Action item: Count how many lines in the entries below hold the string "finger", and respond with that number only.

Data to use:
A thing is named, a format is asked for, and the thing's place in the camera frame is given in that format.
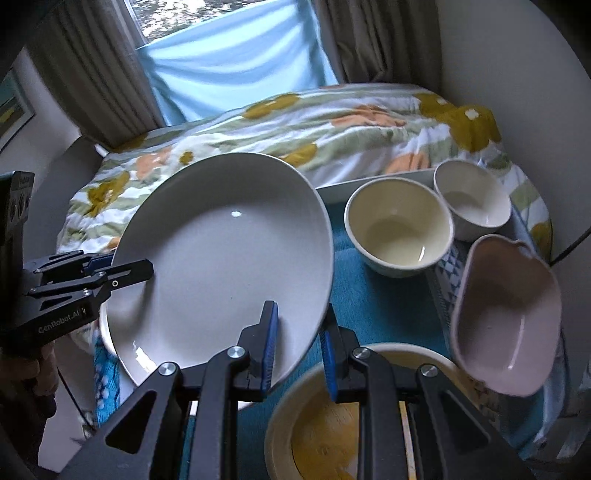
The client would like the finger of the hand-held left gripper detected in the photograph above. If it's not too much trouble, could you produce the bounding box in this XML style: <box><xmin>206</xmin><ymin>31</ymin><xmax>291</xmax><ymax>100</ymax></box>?
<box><xmin>28</xmin><ymin>258</ymin><xmax>155</xmax><ymax>311</ymax></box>
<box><xmin>23</xmin><ymin>250</ymin><xmax>116</xmax><ymax>288</ymax></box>

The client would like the window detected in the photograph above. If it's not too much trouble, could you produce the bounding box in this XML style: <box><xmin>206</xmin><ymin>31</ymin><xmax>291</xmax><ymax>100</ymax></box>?
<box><xmin>124</xmin><ymin>0</ymin><xmax>301</xmax><ymax>47</ymax></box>

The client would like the beige curtain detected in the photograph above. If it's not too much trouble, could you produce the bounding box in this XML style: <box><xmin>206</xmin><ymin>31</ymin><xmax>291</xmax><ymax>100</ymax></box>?
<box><xmin>28</xmin><ymin>0</ymin><xmax>167</xmax><ymax>148</ymax></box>
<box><xmin>314</xmin><ymin>0</ymin><xmax>444</xmax><ymax>93</ymax></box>

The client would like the small white bowl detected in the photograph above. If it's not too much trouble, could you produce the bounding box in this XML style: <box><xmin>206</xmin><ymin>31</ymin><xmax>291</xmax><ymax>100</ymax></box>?
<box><xmin>433</xmin><ymin>160</ymin><xmax>512</xmax><ymax>243</ymax></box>

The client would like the white tray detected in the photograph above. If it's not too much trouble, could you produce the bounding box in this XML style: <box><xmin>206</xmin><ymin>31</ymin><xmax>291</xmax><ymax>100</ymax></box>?
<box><xmin>316</xmin><ymin>167</ymin><xmax>527</xmax><ymax>241</ymax></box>

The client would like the floral duvet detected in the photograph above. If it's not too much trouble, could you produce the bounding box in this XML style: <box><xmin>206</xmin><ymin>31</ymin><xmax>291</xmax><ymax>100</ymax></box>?
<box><xmin>58</xmin><ymin>83</ymin><xmax>555</xmax><ymax>259</ymax></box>

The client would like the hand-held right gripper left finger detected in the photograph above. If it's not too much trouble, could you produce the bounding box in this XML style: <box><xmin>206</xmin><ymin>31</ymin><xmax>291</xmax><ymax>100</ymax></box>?
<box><xmin>58</xmin><ymin>300</ymin><xmax>281</xmax><ymax>480</ymax></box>

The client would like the cream bowl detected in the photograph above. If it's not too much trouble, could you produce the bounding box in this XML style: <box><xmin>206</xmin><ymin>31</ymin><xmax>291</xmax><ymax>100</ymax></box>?
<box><xmin>344</xmin><ymin>178</ymin><xmax>455</xmax><ymax>278</ymax></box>

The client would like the pink baking dish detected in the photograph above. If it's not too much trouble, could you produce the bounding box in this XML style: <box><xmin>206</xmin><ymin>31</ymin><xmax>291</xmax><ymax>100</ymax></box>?
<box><xmin>450</xmin><ymin>234</ymin><xmax>563</xmax><ymax>398</ymax></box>

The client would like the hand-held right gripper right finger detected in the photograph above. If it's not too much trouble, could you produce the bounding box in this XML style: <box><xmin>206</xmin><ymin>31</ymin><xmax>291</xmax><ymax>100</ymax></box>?
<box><xmin>318</xmin><ymin>302</ymin><xmax>536</xmax><ymax>480</ymax></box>

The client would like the teal tablecloth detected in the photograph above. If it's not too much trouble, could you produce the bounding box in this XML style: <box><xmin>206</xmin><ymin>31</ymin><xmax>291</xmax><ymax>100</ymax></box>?
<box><xmin>92</xmin><ymin>222</ymin><xmax>559</xmax><ymax>480</ymax></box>

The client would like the black cable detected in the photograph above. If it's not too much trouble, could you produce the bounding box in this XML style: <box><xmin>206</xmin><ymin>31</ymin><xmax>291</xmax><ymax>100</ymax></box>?
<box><xmin>549</xmin><ymin>222</ymin><xmax>591</xmax><ymax>267</ymax></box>

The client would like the large grey plate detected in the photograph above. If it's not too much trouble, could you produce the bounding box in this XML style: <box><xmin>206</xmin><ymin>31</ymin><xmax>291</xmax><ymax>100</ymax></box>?
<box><xmin>111</xmin><ymin>152</ymin><xmax>335</xmax><ymax>391</ymax></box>

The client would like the light blue cloth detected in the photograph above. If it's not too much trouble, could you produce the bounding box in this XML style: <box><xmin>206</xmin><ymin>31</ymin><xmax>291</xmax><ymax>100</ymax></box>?
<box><xmin>135</xmin><ymin>0</ymin><xmax>352</xmax><ymax>127</ymax></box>

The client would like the white headboard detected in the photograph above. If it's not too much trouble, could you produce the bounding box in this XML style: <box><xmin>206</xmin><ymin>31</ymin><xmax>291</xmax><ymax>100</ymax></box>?
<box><xmin>55</xmin><ymin>135</ymin><xmax>103</xmax><ymax>204</ymax></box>

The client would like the cream duck print plate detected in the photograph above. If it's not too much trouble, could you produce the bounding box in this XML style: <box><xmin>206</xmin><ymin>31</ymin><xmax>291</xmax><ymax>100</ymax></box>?
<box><xmin>264</xmin><ymin>342</ymin><xmax>490</xmax><ymax>480</ymax></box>

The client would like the framed picture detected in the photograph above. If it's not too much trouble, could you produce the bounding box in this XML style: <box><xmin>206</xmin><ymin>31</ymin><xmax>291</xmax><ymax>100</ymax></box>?
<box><xmin>0</xmin><ymin>65</ymin><xmax>37</xmax><ymax>153</ymax></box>

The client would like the person's left hand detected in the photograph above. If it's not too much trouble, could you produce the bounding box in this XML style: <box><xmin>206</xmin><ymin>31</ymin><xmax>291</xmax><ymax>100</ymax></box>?
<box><xmin>0</xmin><ymin>344</ymin><xmax>58</xmax><ymax>416</ymax></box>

Result of this task: 3